With the progress of modern technologies, the imaging and measuring technologies for the surface of an object are well developing increasingly. In particular, the variations and fine grain of the surface of an object can be measured by atomic force microscopes, electron microscopes, and optical technologies. Hence, the imaging and measuring technologies for the surface of an object has become common technologies. However, for achieving high-accuracy measurement, costly equipment, which is difficult to measure rapidly, is generally needed. In addition, it lacks a high-accuracy measuring apparatus for the internal interface of an object currently. For measuring the internal interface of an object, it is usually necessary to destroy the completeness of an object.

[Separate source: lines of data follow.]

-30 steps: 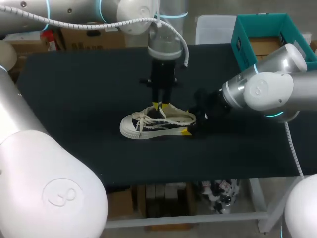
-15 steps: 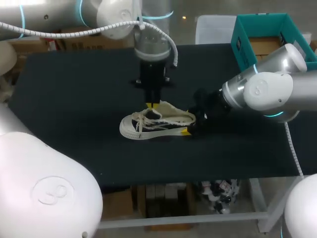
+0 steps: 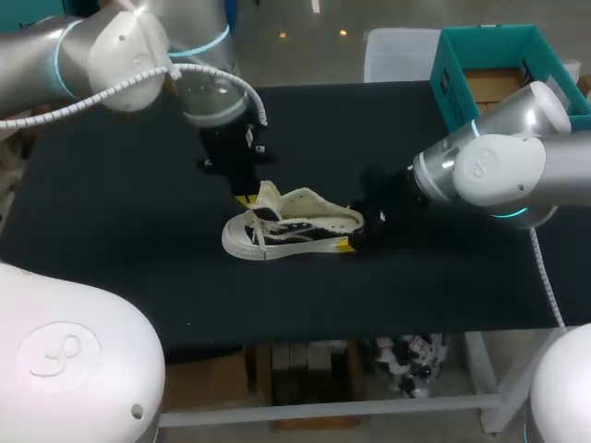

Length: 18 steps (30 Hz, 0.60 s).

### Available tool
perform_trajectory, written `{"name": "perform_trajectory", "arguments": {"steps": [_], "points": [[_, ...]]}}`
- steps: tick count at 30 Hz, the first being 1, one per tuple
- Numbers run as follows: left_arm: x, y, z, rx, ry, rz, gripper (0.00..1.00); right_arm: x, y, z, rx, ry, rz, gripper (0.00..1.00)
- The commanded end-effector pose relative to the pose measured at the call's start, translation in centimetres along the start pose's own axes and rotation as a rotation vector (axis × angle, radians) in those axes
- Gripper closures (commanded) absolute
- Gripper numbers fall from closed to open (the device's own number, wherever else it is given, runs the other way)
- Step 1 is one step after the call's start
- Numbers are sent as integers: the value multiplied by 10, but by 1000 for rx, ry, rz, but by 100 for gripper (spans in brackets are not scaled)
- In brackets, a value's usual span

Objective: Open the shoe tongue, take the insole out of the shoe, put the insole back into the shoe, and pack the shoe into the shoebox

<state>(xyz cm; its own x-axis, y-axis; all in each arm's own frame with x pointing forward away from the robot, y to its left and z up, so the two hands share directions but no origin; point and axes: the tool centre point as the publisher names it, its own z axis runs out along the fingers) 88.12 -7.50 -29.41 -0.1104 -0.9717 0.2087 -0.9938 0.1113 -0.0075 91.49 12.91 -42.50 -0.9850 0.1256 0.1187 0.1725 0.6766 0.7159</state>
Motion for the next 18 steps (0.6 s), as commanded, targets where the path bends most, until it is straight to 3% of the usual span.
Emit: {"name": "perform_trajectory", "arguments": {"steps": [1, 5, 8, 9, 11, 12, 15, 16, 18], "points": [[-12, 2, 0, 47, 135, 24, 100, 0, -3, 3, -1, 1, -1, 100], [-4, -3, -2, 34, 161, 85, 100, 0, -3, 3, -1, 1, -1, 100], [6, -8, -9, 31, 173, 135, 64, 0, -3, 3, -1, 1, -1, 100], [9, -11, -12, 27, 171, 149, 57, 0, -3, 3, -1, 1, -1, 100], [16, -15, -19, 1, 177, 195, 54, 0, -3, 3, -1, 1, -1, 100], [19, -17, -22, 7, 162, 210, 40, 0, -3, 3, -1, 1, -1, 100], [27, -22, -33, -3, 149, 271, 22, 0, -3, 3, -1, 1, -1, 100], [29, -24, -37, -3, 141, 297, 21, 0, -3, 3, -1, 1, -1, 100], [33, -28, -45, -22, 134, 351, 49, 0, -3, 3, -1, 1, -1, 100]]}}
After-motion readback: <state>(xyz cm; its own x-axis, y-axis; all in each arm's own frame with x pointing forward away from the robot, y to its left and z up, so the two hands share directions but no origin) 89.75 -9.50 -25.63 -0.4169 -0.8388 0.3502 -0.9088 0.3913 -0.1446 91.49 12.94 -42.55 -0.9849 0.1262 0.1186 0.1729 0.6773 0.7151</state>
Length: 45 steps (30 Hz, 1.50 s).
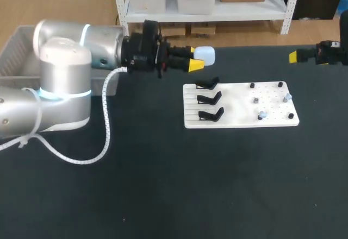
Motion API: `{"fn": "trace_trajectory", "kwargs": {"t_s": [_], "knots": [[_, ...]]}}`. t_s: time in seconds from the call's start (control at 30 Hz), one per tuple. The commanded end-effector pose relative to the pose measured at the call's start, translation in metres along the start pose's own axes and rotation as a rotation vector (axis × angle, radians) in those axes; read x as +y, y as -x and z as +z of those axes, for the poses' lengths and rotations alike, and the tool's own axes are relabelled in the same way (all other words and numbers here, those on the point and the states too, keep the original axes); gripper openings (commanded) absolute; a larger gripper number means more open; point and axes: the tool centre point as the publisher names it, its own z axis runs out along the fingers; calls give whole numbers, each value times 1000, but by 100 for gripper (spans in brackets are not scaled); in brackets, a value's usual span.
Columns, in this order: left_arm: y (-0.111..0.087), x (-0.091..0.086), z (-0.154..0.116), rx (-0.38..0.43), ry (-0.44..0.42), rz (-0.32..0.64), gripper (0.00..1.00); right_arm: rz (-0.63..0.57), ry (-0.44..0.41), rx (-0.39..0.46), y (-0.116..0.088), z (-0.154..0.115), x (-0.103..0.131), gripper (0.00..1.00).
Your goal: Pick up each earbud case from the left stands, insert the matching earbuds, close the lid, and place the case in the box.
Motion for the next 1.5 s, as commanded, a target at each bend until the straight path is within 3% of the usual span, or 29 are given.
{"fn": "trace_trajectory", "kwargs": {"t_s": [0.03, 0.63, 1.4, 1.5], "knots": [[0, -3, 2, 7, 92, 6, 0, 0, -1, 1, 0, 0, 0, 100], [-4, -3, 7, 33, 3, -10, 0, 0, -1, 1, 0, 0, 0, 100], [-4, -3, 8, 38, -25, -8, 0, 0, -1, 1, 0, 0, 0, 100], [-4, -3, 8, 38, -25, -8, 0, -40, 26, 27, -3, 3, 15, 100]]}}
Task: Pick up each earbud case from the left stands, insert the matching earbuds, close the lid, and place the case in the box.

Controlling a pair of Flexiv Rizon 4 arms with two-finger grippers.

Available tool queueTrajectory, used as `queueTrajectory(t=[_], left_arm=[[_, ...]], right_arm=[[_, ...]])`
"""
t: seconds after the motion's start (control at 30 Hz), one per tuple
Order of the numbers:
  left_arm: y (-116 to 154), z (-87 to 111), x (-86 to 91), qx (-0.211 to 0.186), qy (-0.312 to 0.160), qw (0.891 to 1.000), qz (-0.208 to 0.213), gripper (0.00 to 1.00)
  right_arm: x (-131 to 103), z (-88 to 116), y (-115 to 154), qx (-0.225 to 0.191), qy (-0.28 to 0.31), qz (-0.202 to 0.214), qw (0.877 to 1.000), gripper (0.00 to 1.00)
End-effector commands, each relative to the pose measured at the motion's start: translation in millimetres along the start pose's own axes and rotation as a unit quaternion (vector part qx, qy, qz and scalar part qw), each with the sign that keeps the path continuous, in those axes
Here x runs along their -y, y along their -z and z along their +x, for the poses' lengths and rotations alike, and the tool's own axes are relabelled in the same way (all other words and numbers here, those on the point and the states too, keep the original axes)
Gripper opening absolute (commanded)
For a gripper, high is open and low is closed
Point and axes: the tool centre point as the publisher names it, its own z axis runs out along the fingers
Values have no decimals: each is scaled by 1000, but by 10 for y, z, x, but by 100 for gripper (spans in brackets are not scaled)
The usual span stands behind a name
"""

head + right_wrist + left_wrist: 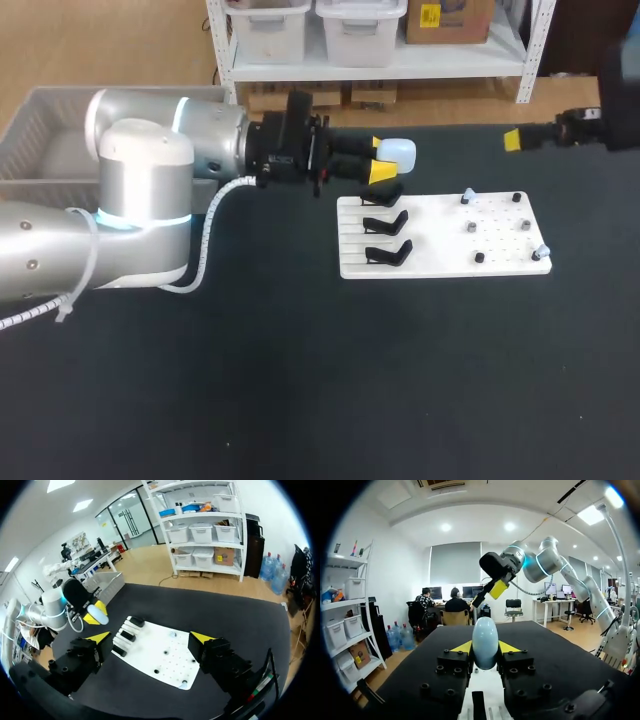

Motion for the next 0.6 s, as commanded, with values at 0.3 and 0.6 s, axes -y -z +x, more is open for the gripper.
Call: queueTrajectory(t=[0.3, 0.6], left_arm=[[-1, 4, -9, 0, 0, 1000, 1, 0], [-1, 4, -9, 0, 0, 1000, 1, 0]], right_arm=[[-694, 71, -73, -35, 17, 3, 999, 100], [-1002, 111, -298, -58, 27, -1, 998, 100]])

Nevertheless, the internal interface of some objects is unable or not suitable to be measured by the destructive method. For example, the biological tissues or cells usually need to be measured under the condition of not destroying their completeness. Alternatively, the morphology of the internal interface of many industrial materials, archaeological relics, and works of art can only be measured without being destroyed. However, current technologies capable of measuring the internal interface of an object without destroying the completeness of the object, such as ultrasonic imaging and optical coherence tomography, cannot achieve nanometer-scale accuracy.
Accordingly, the present invention provides an imaging and measuring apparatus for the surface and the internal interface of an object, which can image and measure the surface and the internal interface of a solid or liquid object with high accuracy without destroying the object. Thereby, the problems described above can be solved.